◆ Exercise
From the data below, retype exactly the lines starting with the one that contains "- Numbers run" and ending with the one that contains "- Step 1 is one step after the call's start", both included.

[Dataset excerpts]
<<<<

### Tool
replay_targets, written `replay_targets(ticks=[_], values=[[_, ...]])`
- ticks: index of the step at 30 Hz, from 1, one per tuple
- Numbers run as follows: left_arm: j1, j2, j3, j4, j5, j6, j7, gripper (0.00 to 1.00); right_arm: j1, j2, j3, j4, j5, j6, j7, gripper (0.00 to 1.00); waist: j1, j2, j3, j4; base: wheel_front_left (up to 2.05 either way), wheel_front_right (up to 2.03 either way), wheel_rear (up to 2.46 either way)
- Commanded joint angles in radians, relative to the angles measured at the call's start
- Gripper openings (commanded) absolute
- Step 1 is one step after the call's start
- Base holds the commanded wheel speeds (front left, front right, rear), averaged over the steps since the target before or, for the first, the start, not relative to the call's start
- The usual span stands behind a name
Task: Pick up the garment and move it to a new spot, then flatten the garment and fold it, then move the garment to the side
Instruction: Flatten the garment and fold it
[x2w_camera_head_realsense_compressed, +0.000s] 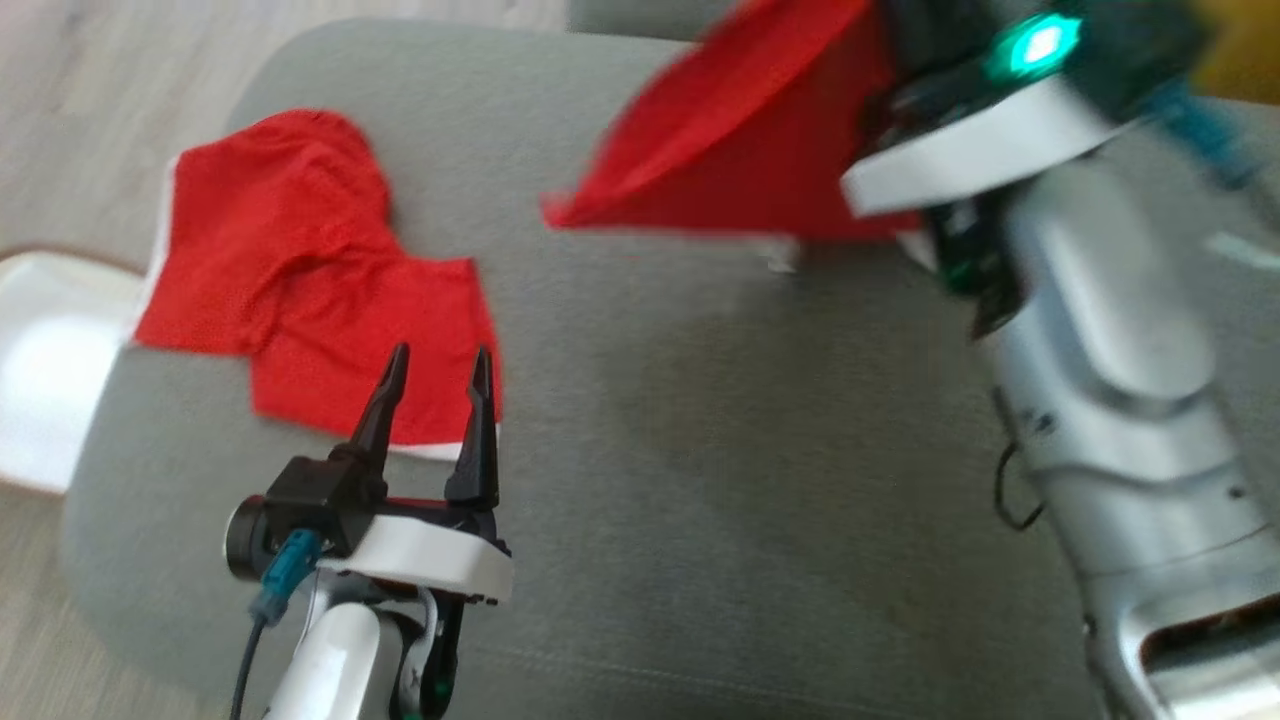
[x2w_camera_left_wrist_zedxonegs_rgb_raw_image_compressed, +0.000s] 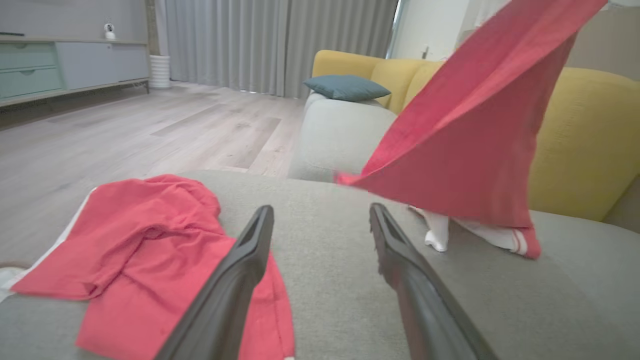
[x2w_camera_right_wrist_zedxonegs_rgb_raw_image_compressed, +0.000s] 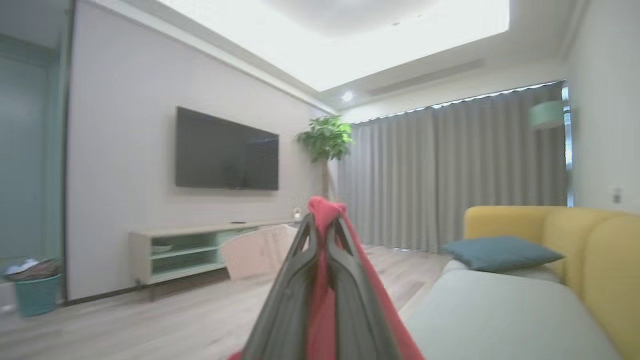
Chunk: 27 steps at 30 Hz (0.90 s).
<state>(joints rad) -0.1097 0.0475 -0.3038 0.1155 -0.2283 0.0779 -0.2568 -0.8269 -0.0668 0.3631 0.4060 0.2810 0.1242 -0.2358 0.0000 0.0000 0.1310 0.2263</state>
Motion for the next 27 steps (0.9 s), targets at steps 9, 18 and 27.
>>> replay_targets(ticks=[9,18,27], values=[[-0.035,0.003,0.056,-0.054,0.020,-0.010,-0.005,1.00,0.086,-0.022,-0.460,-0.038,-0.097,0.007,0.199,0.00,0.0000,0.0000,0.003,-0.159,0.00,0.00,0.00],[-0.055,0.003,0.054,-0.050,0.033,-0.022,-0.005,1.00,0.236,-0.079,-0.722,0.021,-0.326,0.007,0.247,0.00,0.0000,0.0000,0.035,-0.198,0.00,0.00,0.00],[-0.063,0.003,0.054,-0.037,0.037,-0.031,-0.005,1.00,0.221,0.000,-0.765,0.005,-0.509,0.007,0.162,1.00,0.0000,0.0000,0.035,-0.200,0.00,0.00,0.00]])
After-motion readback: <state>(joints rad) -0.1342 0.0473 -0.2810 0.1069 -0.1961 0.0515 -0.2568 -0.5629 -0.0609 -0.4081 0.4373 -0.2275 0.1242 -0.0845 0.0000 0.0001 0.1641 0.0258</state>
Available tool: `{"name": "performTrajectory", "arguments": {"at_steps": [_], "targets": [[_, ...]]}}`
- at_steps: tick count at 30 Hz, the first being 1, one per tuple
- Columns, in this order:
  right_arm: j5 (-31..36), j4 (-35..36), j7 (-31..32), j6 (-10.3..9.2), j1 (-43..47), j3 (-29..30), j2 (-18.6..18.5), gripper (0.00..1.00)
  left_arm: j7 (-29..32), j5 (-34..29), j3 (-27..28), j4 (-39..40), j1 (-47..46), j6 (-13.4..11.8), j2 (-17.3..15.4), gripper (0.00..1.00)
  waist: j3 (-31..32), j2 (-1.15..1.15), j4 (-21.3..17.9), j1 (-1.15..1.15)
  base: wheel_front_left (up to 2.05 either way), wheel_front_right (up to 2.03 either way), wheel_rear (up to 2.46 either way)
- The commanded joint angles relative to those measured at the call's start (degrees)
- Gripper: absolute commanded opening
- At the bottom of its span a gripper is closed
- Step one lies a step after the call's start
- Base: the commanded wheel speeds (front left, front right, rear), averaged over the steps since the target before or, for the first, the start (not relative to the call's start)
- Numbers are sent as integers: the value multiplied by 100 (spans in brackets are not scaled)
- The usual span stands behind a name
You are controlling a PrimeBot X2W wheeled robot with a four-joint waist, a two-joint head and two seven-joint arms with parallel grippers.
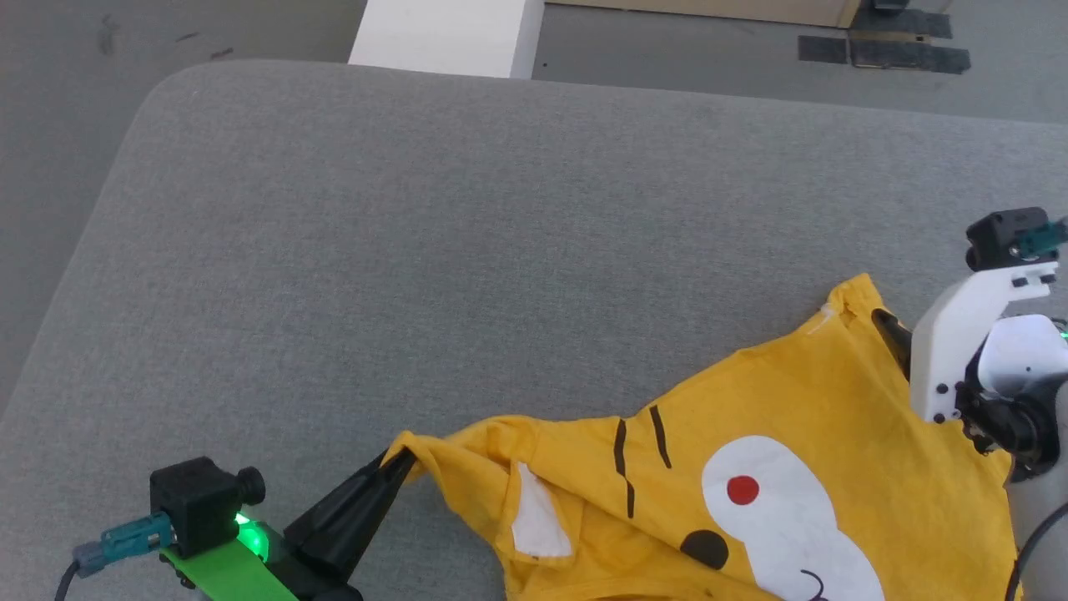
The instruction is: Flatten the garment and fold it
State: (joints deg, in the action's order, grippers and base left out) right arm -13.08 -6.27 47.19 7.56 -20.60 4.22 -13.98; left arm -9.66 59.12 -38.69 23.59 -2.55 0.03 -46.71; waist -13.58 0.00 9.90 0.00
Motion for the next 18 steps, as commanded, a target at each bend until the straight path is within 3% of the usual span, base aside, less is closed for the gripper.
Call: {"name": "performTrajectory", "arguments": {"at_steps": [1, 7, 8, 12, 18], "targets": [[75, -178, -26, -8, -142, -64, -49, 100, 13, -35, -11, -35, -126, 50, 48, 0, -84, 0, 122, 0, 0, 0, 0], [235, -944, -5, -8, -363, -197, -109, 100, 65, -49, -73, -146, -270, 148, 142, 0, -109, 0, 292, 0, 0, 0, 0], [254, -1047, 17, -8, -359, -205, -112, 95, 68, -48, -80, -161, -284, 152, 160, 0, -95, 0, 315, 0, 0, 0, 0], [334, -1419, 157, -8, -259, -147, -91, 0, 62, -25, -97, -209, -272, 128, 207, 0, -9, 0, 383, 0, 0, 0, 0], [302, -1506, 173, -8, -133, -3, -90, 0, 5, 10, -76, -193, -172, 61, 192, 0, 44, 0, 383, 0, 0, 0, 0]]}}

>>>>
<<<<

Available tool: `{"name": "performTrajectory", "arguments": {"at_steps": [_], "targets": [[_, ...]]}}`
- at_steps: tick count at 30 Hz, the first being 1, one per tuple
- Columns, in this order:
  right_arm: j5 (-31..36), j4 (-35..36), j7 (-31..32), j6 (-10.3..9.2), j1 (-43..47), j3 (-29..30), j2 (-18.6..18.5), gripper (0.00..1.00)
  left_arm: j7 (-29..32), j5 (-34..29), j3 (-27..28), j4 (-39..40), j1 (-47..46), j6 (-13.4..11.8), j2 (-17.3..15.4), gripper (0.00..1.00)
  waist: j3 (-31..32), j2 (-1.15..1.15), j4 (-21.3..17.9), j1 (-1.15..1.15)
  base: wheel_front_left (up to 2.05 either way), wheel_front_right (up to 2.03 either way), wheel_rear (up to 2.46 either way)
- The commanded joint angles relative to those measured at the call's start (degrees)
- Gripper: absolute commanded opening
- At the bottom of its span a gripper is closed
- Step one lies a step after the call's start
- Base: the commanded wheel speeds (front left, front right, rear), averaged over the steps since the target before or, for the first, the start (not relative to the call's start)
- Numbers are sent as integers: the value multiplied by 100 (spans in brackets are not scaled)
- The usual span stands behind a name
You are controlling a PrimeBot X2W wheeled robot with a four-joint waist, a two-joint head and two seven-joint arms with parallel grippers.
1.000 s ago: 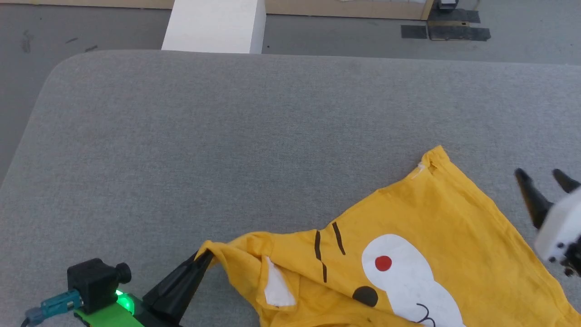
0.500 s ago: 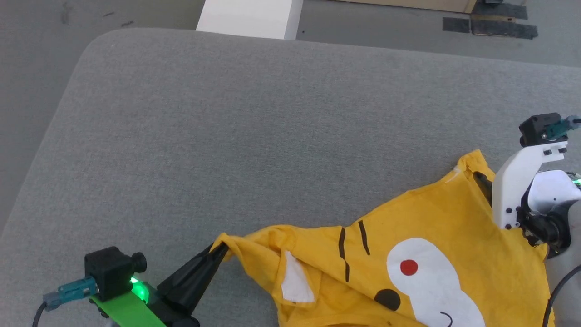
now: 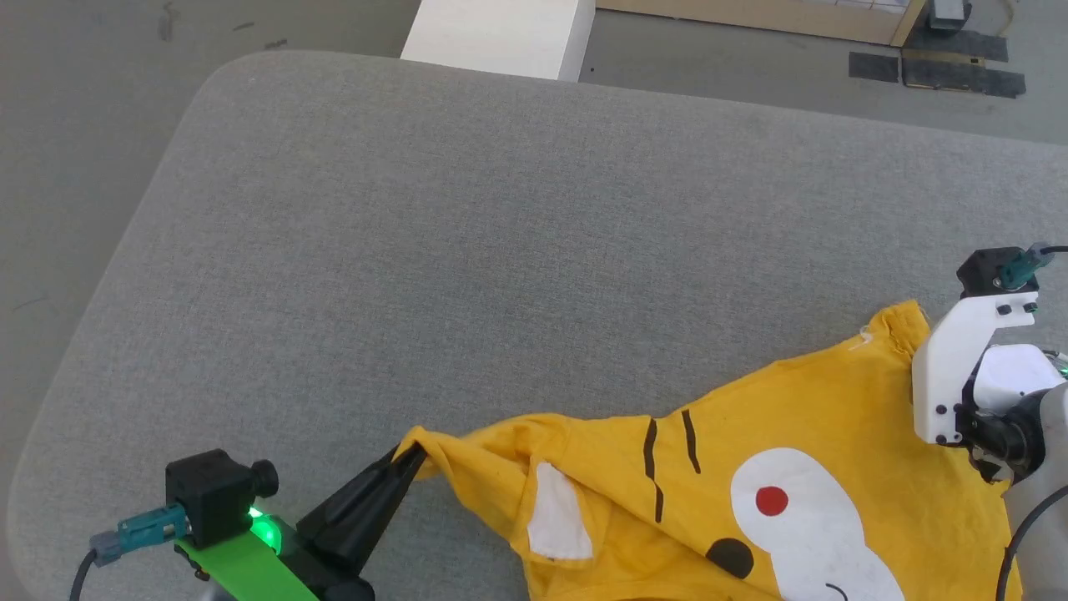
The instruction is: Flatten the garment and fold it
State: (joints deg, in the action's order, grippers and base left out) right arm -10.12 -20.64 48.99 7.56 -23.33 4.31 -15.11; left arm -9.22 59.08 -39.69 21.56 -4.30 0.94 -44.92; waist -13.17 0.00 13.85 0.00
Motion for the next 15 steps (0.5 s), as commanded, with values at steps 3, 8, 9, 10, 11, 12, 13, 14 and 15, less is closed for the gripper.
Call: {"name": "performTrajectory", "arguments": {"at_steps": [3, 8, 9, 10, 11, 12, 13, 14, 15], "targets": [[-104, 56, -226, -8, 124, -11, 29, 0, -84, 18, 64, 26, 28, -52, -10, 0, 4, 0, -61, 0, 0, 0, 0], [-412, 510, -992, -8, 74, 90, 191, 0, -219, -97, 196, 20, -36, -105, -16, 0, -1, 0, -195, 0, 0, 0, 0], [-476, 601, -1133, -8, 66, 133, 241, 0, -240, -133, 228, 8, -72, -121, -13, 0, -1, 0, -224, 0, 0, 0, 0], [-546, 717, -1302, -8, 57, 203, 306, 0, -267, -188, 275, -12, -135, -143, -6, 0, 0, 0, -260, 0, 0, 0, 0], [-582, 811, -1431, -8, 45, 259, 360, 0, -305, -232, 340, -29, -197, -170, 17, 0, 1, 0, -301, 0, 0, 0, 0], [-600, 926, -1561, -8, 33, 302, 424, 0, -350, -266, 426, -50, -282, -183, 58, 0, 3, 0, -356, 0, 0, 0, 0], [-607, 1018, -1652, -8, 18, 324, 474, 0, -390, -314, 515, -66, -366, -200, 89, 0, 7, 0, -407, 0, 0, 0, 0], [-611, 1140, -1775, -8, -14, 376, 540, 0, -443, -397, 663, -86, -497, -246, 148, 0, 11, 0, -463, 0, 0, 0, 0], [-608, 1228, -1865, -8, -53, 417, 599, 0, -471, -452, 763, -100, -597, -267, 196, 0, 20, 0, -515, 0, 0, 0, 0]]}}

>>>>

◆ Task answer
- Numbers run as follows: left_arm: j1, j2, j3, j4, j5, j6, j7, gripper (0.00 to 1.00); right_arm: j1, j2, j3, j4, j5, j6, j7, gripper (0.00 to 1.00); waist: j1, j2, j3, j4; base: wheel_front_left (up to 2.05 either way), wheel_front_right (up to 2.03 either way), wheel_rear (up to 2.46 either way)
- Commanded joint angles in radians, relative to the angles measured at the call's start
- Gripper openings (commanded) absolute
- Step 1 is one step after the call's start

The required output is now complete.